If you could incorporate a drum with string wound around it that can spin freely when the car gets hit so it can be drug by the train. Then a motor engages this drum and starts to rewind it for the next take. That solves the reset part except for if you want the car to be completly straight across the rails which would be a nightmare to do. The smoke you could just use a couple smoke units spread throught. Hope that helps with the ideas.


----------



## shaygetz (Sep 23, 2007)

Bachmann offered something like that back in '82...

http://www.ho-scaletrains.net/bachmannhoscaleaccessoriesandkits/id64.html


----------



## gunrunnerjohn (Nov 10, 2010)

I think he wants the train to hit it.


----------



## tjcruiser (Jan 10, 2010)

That's pretty cool, Shay ... I've never seen that before.

TJ


----------



## Xiong (Jul 15, 2011)

Realistically, the car needs to be crumpled or demolished.
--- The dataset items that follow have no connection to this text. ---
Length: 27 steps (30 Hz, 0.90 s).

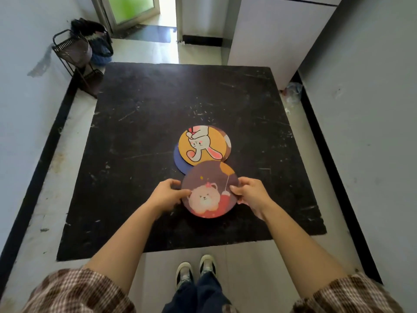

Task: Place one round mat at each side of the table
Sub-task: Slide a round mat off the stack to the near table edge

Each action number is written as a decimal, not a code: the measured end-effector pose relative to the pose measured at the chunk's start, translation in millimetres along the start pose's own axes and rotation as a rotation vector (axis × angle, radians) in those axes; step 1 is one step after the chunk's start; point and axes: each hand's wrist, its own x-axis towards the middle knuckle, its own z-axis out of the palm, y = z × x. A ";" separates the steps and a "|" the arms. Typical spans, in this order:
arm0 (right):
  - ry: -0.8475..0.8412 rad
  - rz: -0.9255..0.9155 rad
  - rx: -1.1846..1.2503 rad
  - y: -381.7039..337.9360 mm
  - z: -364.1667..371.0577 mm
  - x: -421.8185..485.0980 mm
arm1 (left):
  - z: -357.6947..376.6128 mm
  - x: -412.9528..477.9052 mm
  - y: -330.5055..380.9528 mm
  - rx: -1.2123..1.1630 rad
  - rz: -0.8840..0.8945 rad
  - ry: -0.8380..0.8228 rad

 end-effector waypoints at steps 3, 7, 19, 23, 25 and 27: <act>0.018 0.108 0.032 27.5 7.0 -5.2 | 13.5 -2.3 -28.4 -0.050 -0.084 0.003; 0.081 0.131 -0.088 48.2 9.7 -6.1 | 30.0 -2.9 -47.7 -0.062 -0.035 0.104; 0.208 -0.035 -0.495 74.1 15.3 -15.4 | 37.5 -5.8 -67.0 0.066 0.049 0.244; 0.240 -0.038 -0.444 76.9 16.2 -16.1 | 41.1 -6.0 -70.1 0.092 0.070 0.269; 0.253 -0.052 -0.427 78.6 17.2 -16.0 | 42.9 -6.1 -70.5 0.101 0.075 0.288; 0.262 -0.066 -0.433 80.3 18.2 -15.9 | 44.4 -6.4 -69.8 0.111 0.070 0.299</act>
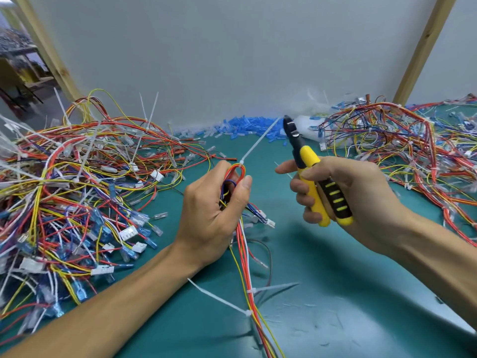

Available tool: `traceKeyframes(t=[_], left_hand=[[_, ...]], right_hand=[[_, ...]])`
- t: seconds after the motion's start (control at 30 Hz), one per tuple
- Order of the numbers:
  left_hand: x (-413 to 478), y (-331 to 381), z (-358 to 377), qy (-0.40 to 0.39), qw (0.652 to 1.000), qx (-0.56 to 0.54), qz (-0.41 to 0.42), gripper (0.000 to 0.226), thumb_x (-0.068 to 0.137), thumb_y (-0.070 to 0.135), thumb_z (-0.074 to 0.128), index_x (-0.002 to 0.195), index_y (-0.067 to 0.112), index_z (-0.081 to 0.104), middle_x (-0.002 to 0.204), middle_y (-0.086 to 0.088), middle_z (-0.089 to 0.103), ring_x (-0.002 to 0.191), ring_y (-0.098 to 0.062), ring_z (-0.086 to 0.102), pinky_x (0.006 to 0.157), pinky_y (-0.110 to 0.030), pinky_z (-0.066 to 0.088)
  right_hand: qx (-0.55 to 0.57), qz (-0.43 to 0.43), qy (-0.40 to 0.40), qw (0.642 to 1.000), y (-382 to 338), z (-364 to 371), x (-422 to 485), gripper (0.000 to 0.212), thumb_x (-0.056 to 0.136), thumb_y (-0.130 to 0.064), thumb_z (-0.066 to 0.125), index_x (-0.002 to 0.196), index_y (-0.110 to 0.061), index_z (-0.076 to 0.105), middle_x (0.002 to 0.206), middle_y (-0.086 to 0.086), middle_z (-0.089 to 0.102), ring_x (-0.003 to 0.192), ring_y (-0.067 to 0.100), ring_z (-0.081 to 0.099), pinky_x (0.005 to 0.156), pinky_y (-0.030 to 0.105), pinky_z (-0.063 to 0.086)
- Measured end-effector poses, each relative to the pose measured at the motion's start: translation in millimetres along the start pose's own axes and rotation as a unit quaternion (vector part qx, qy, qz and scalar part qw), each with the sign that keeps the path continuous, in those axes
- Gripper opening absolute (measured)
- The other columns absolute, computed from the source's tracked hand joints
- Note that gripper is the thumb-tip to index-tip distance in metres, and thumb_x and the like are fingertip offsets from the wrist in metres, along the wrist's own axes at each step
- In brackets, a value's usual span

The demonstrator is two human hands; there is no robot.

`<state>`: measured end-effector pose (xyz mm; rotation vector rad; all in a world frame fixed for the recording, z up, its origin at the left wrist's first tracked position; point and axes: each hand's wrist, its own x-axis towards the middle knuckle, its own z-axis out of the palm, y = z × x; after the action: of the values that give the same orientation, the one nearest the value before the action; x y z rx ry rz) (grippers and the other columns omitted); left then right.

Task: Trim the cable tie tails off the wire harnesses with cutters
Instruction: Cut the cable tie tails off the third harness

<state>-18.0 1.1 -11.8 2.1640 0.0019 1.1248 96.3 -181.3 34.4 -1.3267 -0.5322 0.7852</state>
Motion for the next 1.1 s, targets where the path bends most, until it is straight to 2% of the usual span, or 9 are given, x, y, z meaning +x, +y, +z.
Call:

I won't be impressed if it's somehow knocked to one side with no damage. The train may not derail; granted. But the car will not look good after. 
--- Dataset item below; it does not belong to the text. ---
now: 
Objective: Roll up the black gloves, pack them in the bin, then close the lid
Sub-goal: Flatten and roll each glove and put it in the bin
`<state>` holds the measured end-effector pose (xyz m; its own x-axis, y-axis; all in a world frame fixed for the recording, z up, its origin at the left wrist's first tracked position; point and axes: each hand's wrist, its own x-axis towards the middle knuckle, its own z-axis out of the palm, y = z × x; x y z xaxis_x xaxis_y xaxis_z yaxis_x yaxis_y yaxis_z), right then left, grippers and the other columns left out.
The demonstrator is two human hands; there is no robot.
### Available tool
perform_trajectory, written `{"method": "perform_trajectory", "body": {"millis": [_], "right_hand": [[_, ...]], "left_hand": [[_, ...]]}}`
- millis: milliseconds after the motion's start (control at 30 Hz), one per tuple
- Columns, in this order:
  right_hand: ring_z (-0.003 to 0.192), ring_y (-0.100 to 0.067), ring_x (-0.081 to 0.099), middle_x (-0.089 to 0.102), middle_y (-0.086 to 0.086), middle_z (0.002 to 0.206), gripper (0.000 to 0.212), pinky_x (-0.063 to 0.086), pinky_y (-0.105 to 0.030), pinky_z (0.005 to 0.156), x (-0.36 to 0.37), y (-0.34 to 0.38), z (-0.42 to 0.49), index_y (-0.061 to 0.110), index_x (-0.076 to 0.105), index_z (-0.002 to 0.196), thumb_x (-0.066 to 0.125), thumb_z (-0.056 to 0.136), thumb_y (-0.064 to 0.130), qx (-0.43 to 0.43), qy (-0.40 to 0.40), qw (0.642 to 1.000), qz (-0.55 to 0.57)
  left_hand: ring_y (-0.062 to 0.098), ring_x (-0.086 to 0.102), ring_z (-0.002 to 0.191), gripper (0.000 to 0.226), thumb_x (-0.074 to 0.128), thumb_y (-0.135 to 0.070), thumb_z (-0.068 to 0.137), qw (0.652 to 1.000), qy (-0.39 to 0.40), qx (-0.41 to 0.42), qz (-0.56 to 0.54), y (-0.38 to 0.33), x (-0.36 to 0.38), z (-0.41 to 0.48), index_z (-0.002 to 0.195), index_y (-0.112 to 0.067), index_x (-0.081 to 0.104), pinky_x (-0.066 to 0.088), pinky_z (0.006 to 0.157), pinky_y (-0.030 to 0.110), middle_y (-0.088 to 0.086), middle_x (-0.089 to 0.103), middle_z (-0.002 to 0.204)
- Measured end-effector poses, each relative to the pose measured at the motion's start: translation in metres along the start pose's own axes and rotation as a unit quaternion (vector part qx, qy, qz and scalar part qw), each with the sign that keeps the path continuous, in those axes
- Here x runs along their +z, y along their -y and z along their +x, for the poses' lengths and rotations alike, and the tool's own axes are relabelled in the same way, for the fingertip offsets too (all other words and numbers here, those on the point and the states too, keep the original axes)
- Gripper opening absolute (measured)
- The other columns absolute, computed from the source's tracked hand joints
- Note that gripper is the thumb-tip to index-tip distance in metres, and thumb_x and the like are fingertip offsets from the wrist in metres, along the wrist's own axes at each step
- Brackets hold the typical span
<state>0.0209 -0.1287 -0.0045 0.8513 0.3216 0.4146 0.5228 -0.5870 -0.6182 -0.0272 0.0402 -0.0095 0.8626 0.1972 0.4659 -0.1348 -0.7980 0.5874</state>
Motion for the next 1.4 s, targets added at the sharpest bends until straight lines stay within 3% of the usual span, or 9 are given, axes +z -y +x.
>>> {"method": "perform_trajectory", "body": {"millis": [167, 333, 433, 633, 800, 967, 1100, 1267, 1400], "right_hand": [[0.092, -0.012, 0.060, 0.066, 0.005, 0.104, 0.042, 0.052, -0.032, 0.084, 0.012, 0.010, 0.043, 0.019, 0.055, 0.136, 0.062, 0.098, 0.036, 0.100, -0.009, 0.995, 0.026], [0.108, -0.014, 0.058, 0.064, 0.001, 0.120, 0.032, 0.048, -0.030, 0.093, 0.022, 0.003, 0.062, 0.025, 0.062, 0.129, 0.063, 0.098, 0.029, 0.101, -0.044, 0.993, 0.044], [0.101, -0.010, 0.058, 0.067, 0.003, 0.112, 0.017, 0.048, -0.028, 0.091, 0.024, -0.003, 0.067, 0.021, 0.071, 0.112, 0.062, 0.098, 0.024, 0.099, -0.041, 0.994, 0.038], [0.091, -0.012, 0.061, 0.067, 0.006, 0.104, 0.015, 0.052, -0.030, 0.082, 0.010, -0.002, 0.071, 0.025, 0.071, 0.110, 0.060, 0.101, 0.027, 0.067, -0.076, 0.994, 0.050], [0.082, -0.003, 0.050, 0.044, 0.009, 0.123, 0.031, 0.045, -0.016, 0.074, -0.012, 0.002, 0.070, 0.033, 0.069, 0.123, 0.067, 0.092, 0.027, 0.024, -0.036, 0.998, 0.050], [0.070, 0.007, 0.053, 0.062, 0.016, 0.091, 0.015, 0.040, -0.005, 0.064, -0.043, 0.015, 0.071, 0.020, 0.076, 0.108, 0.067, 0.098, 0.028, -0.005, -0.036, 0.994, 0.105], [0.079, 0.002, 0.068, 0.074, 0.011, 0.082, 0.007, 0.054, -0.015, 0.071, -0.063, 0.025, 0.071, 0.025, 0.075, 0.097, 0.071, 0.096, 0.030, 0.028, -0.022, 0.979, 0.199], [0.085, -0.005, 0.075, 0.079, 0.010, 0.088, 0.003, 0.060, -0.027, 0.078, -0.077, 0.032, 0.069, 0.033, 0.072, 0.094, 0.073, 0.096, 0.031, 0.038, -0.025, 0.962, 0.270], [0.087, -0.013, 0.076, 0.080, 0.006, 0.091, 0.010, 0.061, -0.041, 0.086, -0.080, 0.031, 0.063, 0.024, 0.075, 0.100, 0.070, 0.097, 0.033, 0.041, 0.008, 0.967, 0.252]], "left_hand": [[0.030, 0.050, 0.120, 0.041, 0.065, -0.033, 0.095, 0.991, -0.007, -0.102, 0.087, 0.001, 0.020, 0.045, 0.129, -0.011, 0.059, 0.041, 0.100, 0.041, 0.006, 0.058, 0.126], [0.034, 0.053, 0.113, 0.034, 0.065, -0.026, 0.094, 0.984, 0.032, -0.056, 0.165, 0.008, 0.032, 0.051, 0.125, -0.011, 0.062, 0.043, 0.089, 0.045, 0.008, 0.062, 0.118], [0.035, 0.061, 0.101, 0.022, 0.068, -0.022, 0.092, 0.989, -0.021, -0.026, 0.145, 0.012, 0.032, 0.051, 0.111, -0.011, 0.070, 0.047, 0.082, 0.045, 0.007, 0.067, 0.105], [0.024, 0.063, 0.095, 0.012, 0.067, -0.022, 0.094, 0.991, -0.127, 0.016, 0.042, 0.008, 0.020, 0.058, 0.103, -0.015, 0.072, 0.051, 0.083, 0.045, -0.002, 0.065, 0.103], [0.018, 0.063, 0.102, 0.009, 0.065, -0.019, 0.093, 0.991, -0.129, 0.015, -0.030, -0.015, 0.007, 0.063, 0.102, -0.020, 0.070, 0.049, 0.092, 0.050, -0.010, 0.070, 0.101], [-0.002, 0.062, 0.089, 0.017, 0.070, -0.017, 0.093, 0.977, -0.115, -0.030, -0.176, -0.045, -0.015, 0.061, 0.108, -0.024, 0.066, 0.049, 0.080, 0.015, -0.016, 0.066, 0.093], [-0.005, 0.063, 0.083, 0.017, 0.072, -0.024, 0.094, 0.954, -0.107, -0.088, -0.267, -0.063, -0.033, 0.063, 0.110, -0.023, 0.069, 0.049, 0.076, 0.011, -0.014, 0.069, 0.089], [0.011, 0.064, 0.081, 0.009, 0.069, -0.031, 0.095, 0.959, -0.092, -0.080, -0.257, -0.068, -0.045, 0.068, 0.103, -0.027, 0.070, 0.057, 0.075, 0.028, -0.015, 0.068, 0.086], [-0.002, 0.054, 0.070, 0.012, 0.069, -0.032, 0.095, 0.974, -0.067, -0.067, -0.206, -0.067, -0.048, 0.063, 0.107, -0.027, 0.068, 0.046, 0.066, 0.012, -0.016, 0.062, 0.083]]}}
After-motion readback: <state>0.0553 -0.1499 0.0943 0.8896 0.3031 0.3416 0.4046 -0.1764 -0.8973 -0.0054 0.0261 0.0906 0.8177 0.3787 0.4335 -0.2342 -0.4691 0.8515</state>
I would not look to "reset" or rewind the scene. I'd think in terms of a car made from something extremely fragile, like blown glass or spun sugar. Make a mold and cast dozens at one time; paint them. After each crash, just vacuum up the bits and pieces and drive a new car onto the tracks.


----------



## Big Ed (Jun 16, 2009)

Xiong said:


> Realistically, the car needs to be crumpled or demolished. I won't be impressed if it's somehow knocked to one side with no damage. The train may not derail; granted. But the car will not look good after.
> 
> I would not look to "reset" or rewind the scene. I'd think in terms of a car made from something extremely fragile, like blown glass or spun sugar. Make a mold and cast dozens at one time; paint them. After each crash, just vacuum up the bits and pieces and drive a new car onto the tracks.



:thumbsup:

Make them like the exploding Lionel box car so upon impact if explodes, (minus the fire). then you just snap it back together for the next crash.
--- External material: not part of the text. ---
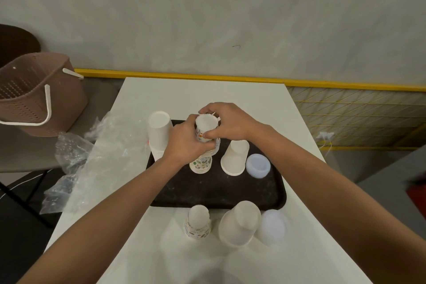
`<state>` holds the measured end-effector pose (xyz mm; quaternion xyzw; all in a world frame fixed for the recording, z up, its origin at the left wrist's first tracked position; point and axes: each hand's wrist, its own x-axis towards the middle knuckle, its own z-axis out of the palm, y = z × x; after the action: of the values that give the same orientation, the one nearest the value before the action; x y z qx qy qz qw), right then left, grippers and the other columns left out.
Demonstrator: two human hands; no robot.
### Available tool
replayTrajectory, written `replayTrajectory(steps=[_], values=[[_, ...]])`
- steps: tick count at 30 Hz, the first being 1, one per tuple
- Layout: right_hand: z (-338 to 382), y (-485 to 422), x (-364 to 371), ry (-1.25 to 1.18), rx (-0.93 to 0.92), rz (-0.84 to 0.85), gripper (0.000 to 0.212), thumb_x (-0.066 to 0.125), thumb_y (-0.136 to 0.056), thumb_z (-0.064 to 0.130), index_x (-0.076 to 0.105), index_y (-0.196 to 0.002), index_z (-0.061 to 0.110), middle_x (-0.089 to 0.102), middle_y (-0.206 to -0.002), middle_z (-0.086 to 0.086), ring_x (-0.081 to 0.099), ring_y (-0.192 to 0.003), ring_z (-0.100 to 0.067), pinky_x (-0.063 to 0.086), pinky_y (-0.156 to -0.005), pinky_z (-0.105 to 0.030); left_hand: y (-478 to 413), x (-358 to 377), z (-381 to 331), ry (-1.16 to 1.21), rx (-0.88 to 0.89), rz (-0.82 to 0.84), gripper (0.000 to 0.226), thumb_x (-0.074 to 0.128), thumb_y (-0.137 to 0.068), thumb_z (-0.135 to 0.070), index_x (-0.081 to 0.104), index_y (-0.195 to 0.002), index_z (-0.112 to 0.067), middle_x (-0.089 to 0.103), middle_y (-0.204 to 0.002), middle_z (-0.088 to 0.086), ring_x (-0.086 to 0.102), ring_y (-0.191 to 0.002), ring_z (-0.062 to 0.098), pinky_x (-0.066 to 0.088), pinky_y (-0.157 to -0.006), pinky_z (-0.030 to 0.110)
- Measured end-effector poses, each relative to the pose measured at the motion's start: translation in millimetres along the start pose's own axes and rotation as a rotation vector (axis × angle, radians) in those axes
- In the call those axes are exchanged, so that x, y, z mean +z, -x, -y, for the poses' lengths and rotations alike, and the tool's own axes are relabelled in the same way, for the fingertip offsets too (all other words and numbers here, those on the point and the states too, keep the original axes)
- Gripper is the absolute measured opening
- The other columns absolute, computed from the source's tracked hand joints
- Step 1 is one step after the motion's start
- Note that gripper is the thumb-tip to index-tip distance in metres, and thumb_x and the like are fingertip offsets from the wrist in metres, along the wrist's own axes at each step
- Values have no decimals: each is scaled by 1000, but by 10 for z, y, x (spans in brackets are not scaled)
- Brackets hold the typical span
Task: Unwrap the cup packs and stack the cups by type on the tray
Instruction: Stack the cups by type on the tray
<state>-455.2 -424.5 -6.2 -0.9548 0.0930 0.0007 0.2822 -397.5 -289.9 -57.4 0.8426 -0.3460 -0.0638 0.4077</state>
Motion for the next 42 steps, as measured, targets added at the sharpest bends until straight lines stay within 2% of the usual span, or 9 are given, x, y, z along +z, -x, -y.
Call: replayTrajectory(steps=[3, 8, 15, 19, 24, 30, 36, 42], values=[[-83, -54, 66, -3, 21, 23, 63, 77, -74, 25, 51, -131, 17, 55, -131, 0, 50, -116, -15, 40, -92, -25, -44, 85, 38, -21, -43, 24, 64, 77, -70, -33, 49, -123, -12, 68, -107, 2, 63, -99, 19, 42, -77, 22], [-167, -130, 228, 10, 50, 69, 66, 77, -73, 25, 49, -132, 18, 54, -131, -1, 50, -117, -18, 41, -97, -30, -74, 212, 168, -73, -66, 47, 65, 75, -73, -31, 45, -125, -8, 67, -108, 7, 63, -100, 26, 49, -83, 35], [-223, -152, 390, 12, 83, 112, 65, 78, -74, 25, 50, -132, 18, 55, -131, -1, 50, -117, -18, 38, -94, -26, -48, 334, 341, -56, -94, 102, 64, 75, -75, -28, 43, -126, -6, 64, -113, 9, 62, -103, 26, 48, -83, 32], [-255, -148, 460, 14, 93, 132, 62, 78, -73, 26, 54, -130, 18, 57, -128, -1, 52, -115, -18, 42, -96, -30, -26, 404, 419, -35, -105, 118, 66, 77, -75, -26, 43, -128, -6, 61, -121, 9, 58, -110, 25, 43, -85, 27], [-254, -115, 493, 56, 81, 153, 47, 71, -81, 23, 58, -126, 16, 57, -123, -7, 52, -112, -21, 43, -97, -36, 10, 455, 511, -32, -103, 114, 66, 76, -76, -26, 44, -130, -7, 60, -124, 9, 58, -112, 25, 48, -93, 34], [-300, -116, 607, 87, 156, 138, 58, 67, -85, 25, 46, -139, 18, 49, -140, -3, 45, -126, -22, 35, -105, -34, 49, 472, 536, -67, -75, 103, 61, 71, -82, -30, 44, -134, -10, 59, -127, 7, 58, -114, 24, 46, -97, 34], [-322, -137, 637, 82, 189, 138, 59, 67, -85, 26, 45, -139, 20, 49, -140, -3, 45, -127, -23, 36, -107, -37, 48, 478, 547, -87, -66, 116, 59, 69, -84, -29, 43, -134, -11, 59, -128, 7, 58, -115, 25, 46, -98, 36], [-300, -83, 627, 96, 172, 136, 58, 64, -88, 25, 41, -141, 18, 45, -144, -3, 40, -132, -22, 31, -109, -35, 100, 425, 512, -131, -88, 120, 76, 67, -85, -29, 27, -146, -7, 47, -141, 12, 47, -128, 27, 36, -106, 34]])
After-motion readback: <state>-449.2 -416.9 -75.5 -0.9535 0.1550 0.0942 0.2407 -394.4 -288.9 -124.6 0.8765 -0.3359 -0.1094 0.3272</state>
The only thing wrong with your ideal is that they would disintegrate and you would not have any debris laying around for the aftermath. Your car would be just......gone.


----------



## Reckers (Oct 11, 2009)

I'd just run some Lionel O gauge....and let nature take it's course.


----------



## gunrunnerjohn (Nov 10, 2010)

Reckers said:


> I'd just run some Lionel O gauge....and let nature take it's course.


----------



## rodnok1 (Aug 1, 2011)

What about using 18 wheeler and have it sliding into side of train and then angling down track. You could use same sensors that activate signals and use tire screeching. It would be less sensitive to spedd of locos and you could use another sensor down track to retrack to orig position. Great idea btw.


----------